Spot 1. La calle está oscura y el muchacho viene casi cayéndose de tanto consumir sustancias nocivas. Su pulóver es negro y lleva el cabello largo. La música de fondo no deja espacio para las imaginaciones alternativas: se trata de un roquero. Spot 2. La escena es diferente, pero se repiten varios elementos ambientales. Otra vez el rock, lo negro y lo friqui se muestran como sinónimos del mal. Pareciera que drogas y rock and roll son lo mismo. Los estereotipos se empoderan en los medios de comunicación y el público asiente, conquistado por la «verdad pública».
Hay miles de clichés que criticar. Disímiles símbolos universales son muchas veces mal usados con tal de comunicar, y lo peor es que lo consiguen: así de alfabetizados estamos ante lo que vemos a diario como patrones irrefutables. Que si la mujer es lo frágil y los hombres son la rudeza más dura; que si para las niñas va el rosado y los niños deben estar de azul; que si los deportistas suelen ser torpes para hablar y los jóvenes solo viven de fiestas y rebeldías. De todo eso escuchamos a diario como verdades totalitarias sin medias tintas.
Pareciera que estas generalidades son la regla casi común para el universo tan variopinto de las personas que comparten una preferencia o una pasión. Y si bien puede ser cierto que haya algunas características comunes entre individuos afines, ello no quiere decir que todas deban imputársele a «cada ejemplar de su especie». Porque alarma el costo de estas simplificaciones que terminan instalando para siempre en el subconsciente de las personas patrones equivocados que lastrarán su visión de la vida (tan rica y cambiante).
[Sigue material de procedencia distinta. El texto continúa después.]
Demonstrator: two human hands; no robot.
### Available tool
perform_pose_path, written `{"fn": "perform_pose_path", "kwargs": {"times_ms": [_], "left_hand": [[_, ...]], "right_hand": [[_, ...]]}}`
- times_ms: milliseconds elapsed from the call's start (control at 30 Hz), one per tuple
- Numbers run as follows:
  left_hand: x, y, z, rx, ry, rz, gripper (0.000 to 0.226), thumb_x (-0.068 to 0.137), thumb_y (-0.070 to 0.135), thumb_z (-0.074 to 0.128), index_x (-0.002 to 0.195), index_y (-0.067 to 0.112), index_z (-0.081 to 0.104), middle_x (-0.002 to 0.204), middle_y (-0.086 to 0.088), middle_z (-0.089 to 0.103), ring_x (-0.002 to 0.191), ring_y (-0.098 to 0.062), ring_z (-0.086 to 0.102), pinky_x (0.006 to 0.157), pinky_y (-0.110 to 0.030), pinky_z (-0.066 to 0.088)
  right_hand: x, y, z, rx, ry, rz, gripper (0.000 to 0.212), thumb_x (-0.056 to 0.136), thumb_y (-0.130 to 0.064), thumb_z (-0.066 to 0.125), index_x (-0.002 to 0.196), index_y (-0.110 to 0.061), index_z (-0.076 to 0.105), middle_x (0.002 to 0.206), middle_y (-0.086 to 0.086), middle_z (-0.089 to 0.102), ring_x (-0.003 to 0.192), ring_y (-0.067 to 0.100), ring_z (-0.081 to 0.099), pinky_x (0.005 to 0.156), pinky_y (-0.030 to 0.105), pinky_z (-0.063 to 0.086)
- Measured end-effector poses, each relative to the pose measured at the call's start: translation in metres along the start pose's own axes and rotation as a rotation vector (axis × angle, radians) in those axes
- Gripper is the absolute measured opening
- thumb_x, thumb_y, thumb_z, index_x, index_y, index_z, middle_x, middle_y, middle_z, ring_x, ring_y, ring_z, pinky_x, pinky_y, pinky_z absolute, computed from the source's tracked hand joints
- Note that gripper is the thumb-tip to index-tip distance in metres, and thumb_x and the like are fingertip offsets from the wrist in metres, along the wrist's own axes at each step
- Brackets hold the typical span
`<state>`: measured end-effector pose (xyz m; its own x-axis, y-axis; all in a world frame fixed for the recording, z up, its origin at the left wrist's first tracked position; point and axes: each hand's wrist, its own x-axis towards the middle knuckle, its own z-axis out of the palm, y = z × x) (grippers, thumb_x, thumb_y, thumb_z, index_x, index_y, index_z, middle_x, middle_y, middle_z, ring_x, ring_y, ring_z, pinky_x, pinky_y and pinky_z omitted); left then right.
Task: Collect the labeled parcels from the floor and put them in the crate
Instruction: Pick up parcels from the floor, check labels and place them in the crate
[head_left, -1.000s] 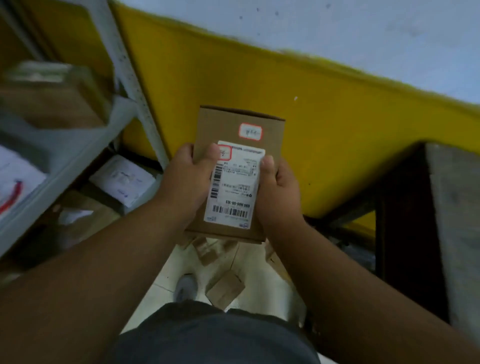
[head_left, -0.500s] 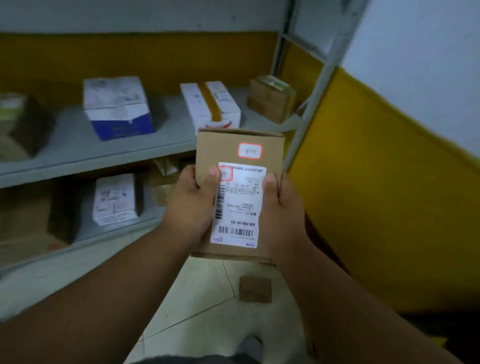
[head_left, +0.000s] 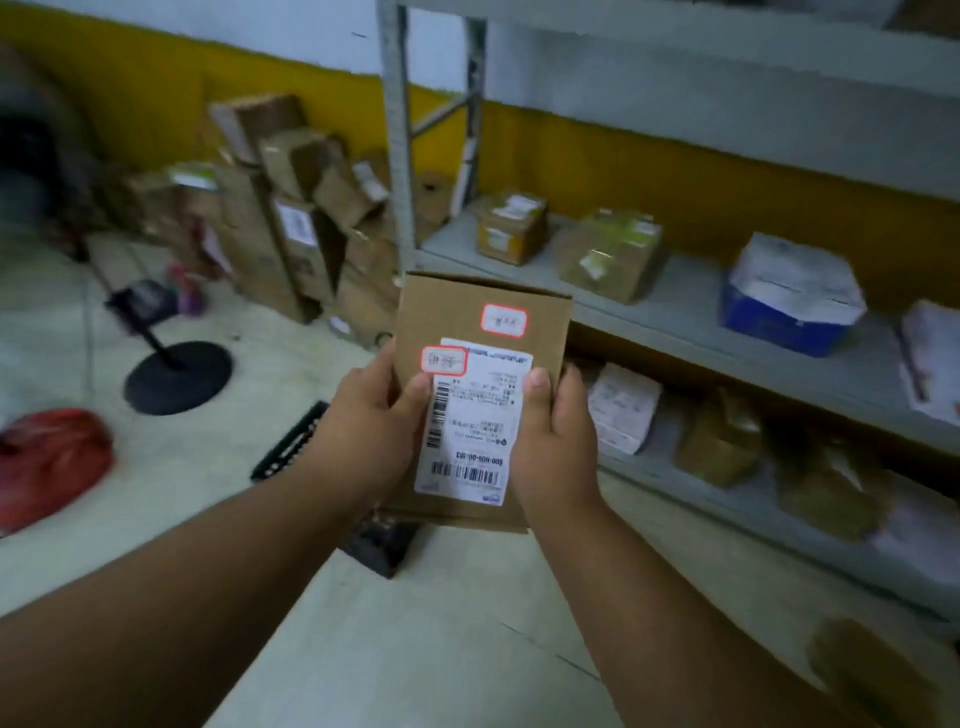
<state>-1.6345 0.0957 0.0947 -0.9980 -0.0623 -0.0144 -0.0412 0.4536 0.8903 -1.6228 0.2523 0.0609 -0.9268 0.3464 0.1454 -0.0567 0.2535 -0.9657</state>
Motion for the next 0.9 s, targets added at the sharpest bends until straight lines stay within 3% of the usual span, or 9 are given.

El desliz está en volver una cosa sinónimo de la otra y reducir la realidad a los ejemplos más comunes. Así no hay mundo diverso que disfrutar y entender: cada ejemplo con su ritmo e historia propia.
Volviendo sobre los cánones que se ciernen en torno al rock, hace unas semanas se publicaba en estas páginas un material relacionado con esa música. Uno de los usuarios de la web calificaba de excéntrico el comportamiento de los seguidores de este género y detallaba además que «no necesitaba drogarme ni emborracharme para disfrutar una buena música» (como si se tratara de una condición de los fanáticos de este ritmo). Lo peor es que se trata de una aseveración que comparten muchos. Y cuesta trabajo despejar esas imágenes de nuestro imaginario, tan cerrado a veces.
Si bien los ambientes de conciertos nocturnos y multitudes enardecidas pueden parecer propicios para el consumo de sustancias nocivas, tan dañinas e innecesarias para el disfrute, ello no quiere decir que estas deban relacionarse insalvablemente con la música rock. Conciertos ocurren de todos los géneros musicales. Por solo citar un ejemplo reciente de actividad roquera, el espectáculo ofrecido por los Rolling Stones en nuestro país fue un ejemplo de disfrute tranquilo y apasionado: todo marcado por el amor al sonar de las guitarras y los alardes de la voz. Y un día completo de espera emocionada y sana.
De entre los muchachos que andan de negro y con el pelo alborotado (porque así se sienten cómodos y no porque vayan camino al mal) los hay tímidos y estudiosos, rebeldes y obedientes, religiosos y amantes de la política, habladores y callados, cariñosos y esquivos, buenos hijos y mejores padres… ¿por qué reducirlos a una imagen denigrante?
Se puede andar en tacones y vestidos refinados con música de la banda Led Zeppelin en el reproductor. No hay desviación en tal comportamiento. Oír a la clásica agrupación no implica olvidar el aseo, andar vestido de negro y con alcohol, nicotina o drogas en la sangre. Aquellos que ven la vida detrás de un manto en blanco y negro, terminan yéndose con la de trapo. No debemos resignarnos a esos estereotipos errados. Ni mucho menos imponerlos desde los medios de comunicación.